Adapting to the latest DORA guidelines with a strategic approach

Giles Inkson, Director of Services EMEA, NetSPI

With the release of the second, and hopefully final, batch of policy products under DORA, financial institutions face more specific requirements, including ICT incident reporting, threat-led penetration testing, and comprehensive oversight frameworks. These additions underscore the necessity for institutions to not only comply but to integrate these standards into all of their business-wide resilience strategies seamlessly. For CISOs, with the latest DORA guidelines, it can feel like the candle is burning at both ends. Here are my tips on how to implement the latest guidelines with a strategic approach.

Getting to grips with the new standards

The updated guidelines provided by the European Supervisory Authorities (ESAs), focus on enhancing the digital resilience of financial institutions. These standards emphasise the need for robust ICT incident reporting systems, which can quickly detect, manage, and mitigate risks. Furthermore, threat-led penetration testing (TLPT) is highlighted as a key method to proactively identify vulnerabilities within the system, allowing organisations to stay ahead of potential threats.

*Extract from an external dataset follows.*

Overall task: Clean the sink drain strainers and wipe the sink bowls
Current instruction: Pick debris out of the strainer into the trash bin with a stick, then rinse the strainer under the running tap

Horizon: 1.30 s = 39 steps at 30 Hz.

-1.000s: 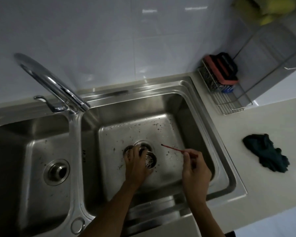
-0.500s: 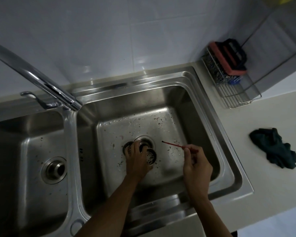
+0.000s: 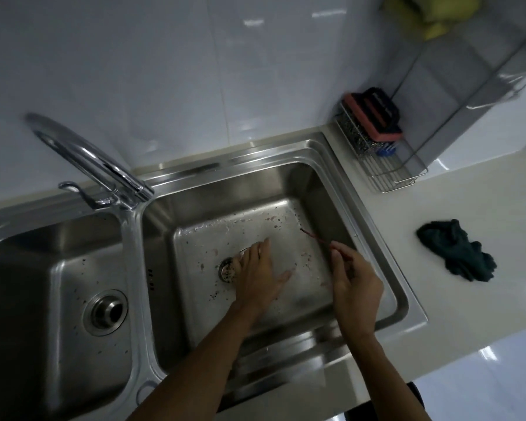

While compliance is non-negotiable, the approach to implementing these standards should be strategic, pragmatic and continuous. This is not the same as having all things in place for the deadline, but you should be making efforts to be as close as possible, with a full plan for the rest. Not all businesses will have every element fully implemented, but having a strategy to overcome that gap is a core part of the continued compliance cycle of identifying, prioritising and remediating threats to operational resiliency.

Where businesses are underprepared, they must begin identifying a path to mapping gaps. They can begin by conducting gap analysis against key areas of compliance against the core areas of the new requirements. This analysis should then inform the development of a tailored implementation plan that prioritises critical areas first, ensuring that the most significant risks are addressed early in the process.

Your procurement process should have kicked off

For businesses, doing this alone can be daunting. By next month, to ensure a successful implementation of these standards by January 17th, their procurement process should be in full swing for both achieving, and roadmapping the path to ongoing compliance. They need to consider which vendors to work with. NetSPI’s DORA checklist can be a good place to start to help businesses  keep track of where they are in their DORA journey.

Incident reporting, threat intelligence and effective penetration testing

An essential part of this plan should involve enhancing incident reporting mechanisms. This includes not only the technical infrastructure needed to detect and report incidents but also the processes and policies that ensure timely and accurate reporting.For threat-led penetration testing, institutions should consider leveraging both internal expertise and external partners. By simulating real-world attack scenarios, these tests can provide valuable insights into potential weaknesses, allowing institutions to reinforce their defences before an actual attack occurs.

Ongoing vulnerability-focussed penetration testing is a core component of overall resiliency, but this is not the same as threat-led penetration testing – businesses will need to do both elements. Businesses need to avoid thinking that having a vulnerability management capability is enough. Organisations need to show evidence of learning, actioning the output,and manual validation and remediation. They must understand the context of how the issues identified are mitigated more widely in the context of their organisation, not just ‘has it been patched’. Threat Led Penetration Testing (TLPT) is a business-wide resilience test, and is closer to what others may call red teaming or scenario based testing, it is complex and can take up to 9 months to procure and deliver end-to-end and requires highly skilled teams to deliver and secrecy throughout.

This can be driven by internal teams for 2 out of 3 years, and your own threat intelligence, as long as you are able to show that the scenarios you complete are accurate and based on real world analysis. It is often more straightforward to get help in understanding this, before you conduct it. 1 year in 3, you may be asked to perform a full TLPT assessment aligned to the TIBER standard (and sometimes others too). This is highly regulated, protected and multistakeholder red teaming at its heart.  All TLPT should exercise every control and business process that protects your critical functions as part of a wider system, and be focussed on learning and growth fuelled by pragmatic and open ‘warts and all’ approach. For the TIBER aligned instances, it will involve the regulators and third party teams, for a  full adversary simulation exercise that will test the organisation and all of the practices DORA enshrines, so consider practising this in advance on the other years.

Beyond compliance

Implementing these standards will undoubtedly present challenges, particularly for smaller institutions with limited resources. However, by adopting a phased approach and focusing on high-impact areas first, even smaller players can achieve compliance without overextending their resources. Collaboration with external experts and peer institutions can also provide much-needed support and insights during this process.

Fundamentally, the goal of DORA is not just to ensure compliance but to foster a culture of digital resilience within the financial sector. By approaching the latest guidelines with a strategic mindset, organisations can ensure they  meet regulatory requirements and also strengthen their overall operational resilience, positioning themselves to better withstand the digital challenges of the future. As the landscape continues to evolve, staying informed and adaptive will be key to thriving under DORA’s framework.